> Problem description:
For the entries that follow, set down each one exactly and drop any pictures.

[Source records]

= = = =

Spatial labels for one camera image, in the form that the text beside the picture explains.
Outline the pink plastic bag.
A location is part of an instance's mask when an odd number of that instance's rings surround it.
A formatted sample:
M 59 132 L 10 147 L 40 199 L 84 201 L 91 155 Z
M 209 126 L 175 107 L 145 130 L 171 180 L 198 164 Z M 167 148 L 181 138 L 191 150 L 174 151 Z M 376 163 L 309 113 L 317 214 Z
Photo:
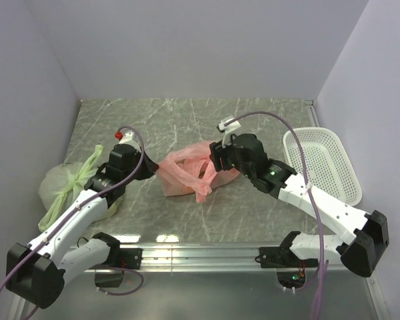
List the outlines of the pink plastic bag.
M 210 160 L 209 141 L 189 145 L 170 152 L 159 162 L 156 175 L 166 197 L 194 194 L 203 203 L 214 189 L 232 182 L 239 176 L 236 169 L 217 172 Z

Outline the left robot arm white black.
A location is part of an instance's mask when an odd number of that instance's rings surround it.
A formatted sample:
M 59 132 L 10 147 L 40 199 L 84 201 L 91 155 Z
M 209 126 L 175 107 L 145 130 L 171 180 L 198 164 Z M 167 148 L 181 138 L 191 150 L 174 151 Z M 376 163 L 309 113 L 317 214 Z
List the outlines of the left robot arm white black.
M 158 166 L 140 143 L 119 143 L 74 203 L 40 236 L 7 253 L 5 288 L 41 309 L 52 305 L 76 276 L 96 265 L 120 267 L 120 242 L 98 233 L 75 250 L 82 232 L 100 219 L 133 180 L 152 177 Z

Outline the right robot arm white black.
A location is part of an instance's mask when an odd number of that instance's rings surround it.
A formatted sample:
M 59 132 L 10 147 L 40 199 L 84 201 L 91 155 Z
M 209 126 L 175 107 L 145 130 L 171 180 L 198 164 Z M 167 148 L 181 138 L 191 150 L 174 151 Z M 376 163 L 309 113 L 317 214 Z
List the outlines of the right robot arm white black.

= = = =

> Result:
Spatial labels for one camera image, in the form that the text beside the picture explains.
Outline the pink plastic bag.
A location is part of an instance's mask when an odd number of that instance's rings surround it.
A formatted sample:
M 59 132 L 10 147 L 40 199 L 84 201 L 91 155 Z
M 209 126 L 175 107 L 145 130 L 171 180 L 198 164 Z M 167 148 L 181 138 L 191 150 L 174 151 Z M 376 163 L 309 113 L 317 214 Z
Photo:
List the outlines of the pink plastic bag.
M 210 160 L 209 141 L 189 145 L 170 152 L 159 162 L 156 175 L 166 197 L 194 194 L 203 203 L 214 189 L 232 182 L 239 176 L 236 169 L 217 172 Z

Outline the left robot arm white black.
A location is part of an instance's mask when an odd number of that instance's rings surround it.
A formatted sample:
M 59 132 L 10 147 L 40 199 L 84 201 L 91 155 Z
M 209 126 L 175 107 L 145 130 L 171 180 L 198 164 Z M 167 148 L 181 138 L 191 150 L 174 151 Z M 376 163 L 309 113 L 317 214 Z
List the outlines of the left robot arm white black.
M 158 166 L 140 143 L 119 143 L 74 203 L 40 236 L 7 253 L 5 288 L 41 309 L 52 305 L 76 276 L 96 265 L 120 267 L 120 242 L 98 233 L 75 250 L 82 232 L 100 219 L 133 180 L 152 177 Z

Outline the right robot arm white black.
A location is part of an instance's mask when an odd number of that instance's rings surround it.
A formatted sample:
M 59 132 L 10 147 L 40 199 L 84 201 L 91 155 Z
M 209 126 L 175 107 L 145 130 L 171 180 L 198 164 Z M 167 148 L 181 138 L 191 150 L 174 151 Z M 376 163 L 309 113 L 317 214 Z
List the outlines of the right robot arm white black.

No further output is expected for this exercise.